GDF8 has significant effects on the signaling of other superfamily members. Through a direct interaction with activin type IIb receptor (ActRIIB) in MSCs, GDF8 can compete with BMP7 to block adipogenesis and the subsequent expression of late differentiation markers (94). Moreover, because the BMP inhibitory effect of GDF8 seems to be selective for BMP7, GDF8 may also negatively regulate brown adipose development.

3. Growth differentiation factor 3 (GDF3)

GDF3 increases Pparg expression in fully differentiated 3T3-L1 cells and primary cultures of human adipocytes while having no effect on undifferentiated preadipocytes (104). GDF3 acts in an activin/Nodal-like signaling pathway using ALK4 or ALK7, ActRIIB, and the co-ligand/receptor Cripto (105–107), with ALK7 serving as a type I receptor in mature adipocytes (107, 108). Alk7-null mice phenocopy the protection from diet-induced obesity and the decrease in adipocyte size observed in Gdf3-null mouse models (see Section IV), implicating Alk7 as a type I receptor for GDF3 in adipocytes in vivo (107). Others have shown in other contexts that GDF3 inhibits BMP4 in vitro, suggesting that GDF3 might also function by inhibiting Smads 1/5/8-mediated BMP signaling (109, 110). Considering the dual roles of GDF8 in selectively inhibiting BMPs, while concurrently activating the Smad 2/3 branch of TGF-β signaling, GDF3-mediated BMP inhibition may similarly prove to be an important mechanism in the control of adipocyte differentiation and function.

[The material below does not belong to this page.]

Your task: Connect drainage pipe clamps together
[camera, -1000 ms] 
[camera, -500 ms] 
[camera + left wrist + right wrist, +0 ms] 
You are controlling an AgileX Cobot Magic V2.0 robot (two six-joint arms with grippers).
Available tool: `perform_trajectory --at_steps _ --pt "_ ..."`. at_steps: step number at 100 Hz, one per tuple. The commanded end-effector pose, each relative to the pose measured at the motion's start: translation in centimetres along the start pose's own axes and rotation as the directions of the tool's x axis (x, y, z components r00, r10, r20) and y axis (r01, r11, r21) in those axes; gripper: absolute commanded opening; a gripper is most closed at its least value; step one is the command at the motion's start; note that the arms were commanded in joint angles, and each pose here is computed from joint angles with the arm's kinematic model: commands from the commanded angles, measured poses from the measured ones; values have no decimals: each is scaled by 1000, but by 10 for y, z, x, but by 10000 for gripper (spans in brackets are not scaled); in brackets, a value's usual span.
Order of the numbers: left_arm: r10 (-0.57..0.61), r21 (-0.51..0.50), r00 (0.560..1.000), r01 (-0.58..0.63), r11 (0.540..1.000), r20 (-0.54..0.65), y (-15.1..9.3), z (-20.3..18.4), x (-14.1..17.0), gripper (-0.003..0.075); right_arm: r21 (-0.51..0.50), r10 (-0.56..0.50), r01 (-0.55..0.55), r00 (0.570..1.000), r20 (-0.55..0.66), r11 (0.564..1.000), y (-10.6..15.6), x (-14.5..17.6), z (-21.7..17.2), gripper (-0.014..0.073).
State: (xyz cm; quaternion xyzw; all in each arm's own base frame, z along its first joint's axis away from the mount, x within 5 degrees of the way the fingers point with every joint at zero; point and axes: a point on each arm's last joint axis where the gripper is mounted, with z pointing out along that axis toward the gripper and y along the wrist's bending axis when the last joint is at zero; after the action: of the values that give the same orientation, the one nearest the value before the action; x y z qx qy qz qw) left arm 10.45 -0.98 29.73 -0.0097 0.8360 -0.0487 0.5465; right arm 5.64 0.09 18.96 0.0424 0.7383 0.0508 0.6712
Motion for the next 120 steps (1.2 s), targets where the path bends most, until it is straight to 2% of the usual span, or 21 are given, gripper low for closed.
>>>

IV. TGF-β Superfamily Signaling in the Regulation of Adiposity

A. BMPs contribute to adipocyte differentiation and energy expenditure

Coupled to BMP7's role as a promoter of brown adipogenesis is its effects on energy expenditure. Tail vein injection of adenovirus expressing BMP7 increases BAT, without affecting the mass of WAT (49). Although BMP7 increases the expression of Prdm16 and Ucp1 in brown adipose, there are no changes in the expression of genes involved in energy metabolism in white adipose, muscle, or liver. The increase in BAT mass results in increased energy expenditure, higher basal body temperature, and decreased body weight—attributes that clearly link BMP7 signaling to energy balance. Furthermore, sc implantation of BMP7-treated MSCs into athymic mice results in ectopic brown adipose formation. Conversely, Bmp7-null mice fail to properly develop BAT (49).

Adipogenic effects of BMP2 are mediated by the transcriptional coactivator Schnurri-2 (Shn-2) (111). After BMP2-mediated Smad1 activation, Shn-2 is recruited into the nucleus and assembles at the Pparg promoter with the Smad1/4 complex and is required for efficient transcription of Pparg in cooperation with C/EBP-α. Consistent with this role, Shn2-null mice (with consequentially reduced BMP2 signaling) have reduced adiposity, and embryo fibroblasts derived from these mice differentiate poorly into adipocytes (111).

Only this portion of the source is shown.